What you will do >> Set down every line of the data exactly, skipping the pictures.
-- Information supplied follows --
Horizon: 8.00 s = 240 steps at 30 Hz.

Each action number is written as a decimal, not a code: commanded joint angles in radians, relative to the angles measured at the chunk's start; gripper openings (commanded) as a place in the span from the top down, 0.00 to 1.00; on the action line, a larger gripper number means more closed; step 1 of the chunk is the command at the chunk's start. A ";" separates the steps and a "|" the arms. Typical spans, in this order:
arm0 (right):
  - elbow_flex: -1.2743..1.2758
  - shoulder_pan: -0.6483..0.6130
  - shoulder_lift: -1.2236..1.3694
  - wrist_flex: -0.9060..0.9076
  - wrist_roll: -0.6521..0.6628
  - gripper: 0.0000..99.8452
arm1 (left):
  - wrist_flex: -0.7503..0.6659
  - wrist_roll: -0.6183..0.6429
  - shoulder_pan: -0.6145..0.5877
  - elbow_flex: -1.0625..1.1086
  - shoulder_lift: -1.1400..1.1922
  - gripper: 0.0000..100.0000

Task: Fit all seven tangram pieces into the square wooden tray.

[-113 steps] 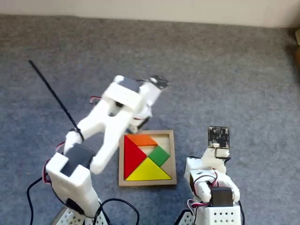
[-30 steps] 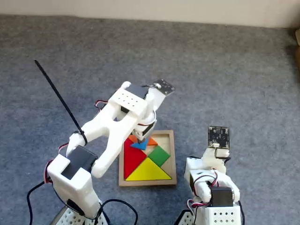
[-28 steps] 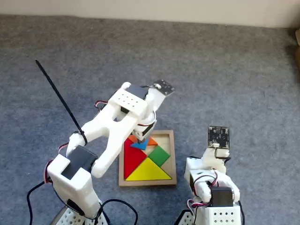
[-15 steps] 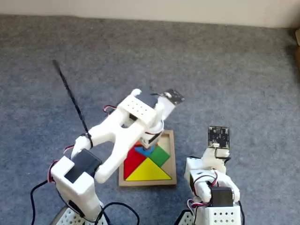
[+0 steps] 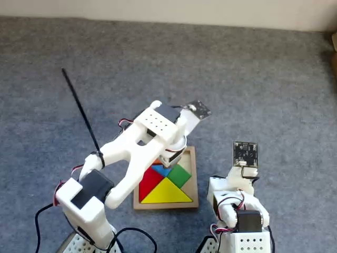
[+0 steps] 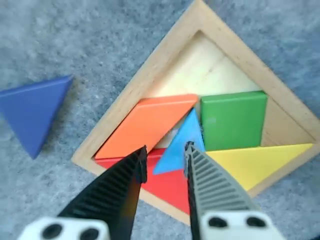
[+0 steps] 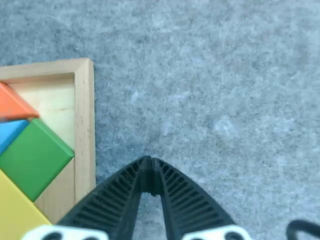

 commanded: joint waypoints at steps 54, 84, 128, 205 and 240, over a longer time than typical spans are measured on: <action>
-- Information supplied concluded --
Solution below >>
Horizon: 8.00 s = 240 steps at 30 Hz.

Each action number is written as a decimal, not a code: commanded joint angles in radians, relative to the angles measured at the chunk's start; gripper openings (commanded) as a place in the span from the top down, 0.00 to 1.00; on the action line, a larger gripper number means more closed; step 1 of the chunk is the command at the chunk's start. A ";" separates the steps and a "|" the arms. Typical spans, in this order:
arm0 (right):
  - elbow_flex: -1.2743..1.2758
  - shoulder_pan: -0.6483..0.6130
  - shoulder_lift: -1.2236..1.3694
  - wrist_flex: -0.9060..0.9076
  - wrist_roll: -0.6521..0.6628
  - gripper: 0.0000..99.8452
arm1 (left):
  - wrist_flex: -0.7503..0.6659
  - wrist_roll: -0.6183..0.6429
  - shoulder_pan: -0.6145..0.5877
  - elbow_flex: -1.0625..1.1086
  - shoulder_lift: -1.1400..1.1922
  - gripper: 0.0000..100.0000

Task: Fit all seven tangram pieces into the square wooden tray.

[-113 steps] 
[-30 steps] 
[-28 steps] 
[-15 steps] 
[+0 steps] 
[+0 steps] 
[+0 steps] 

 commanded: joint waypoints at steps 54, 84, 128, 205 and 240, over a longer time than typical spans are measured on: <action>

Besides this answer, nothing more is needed.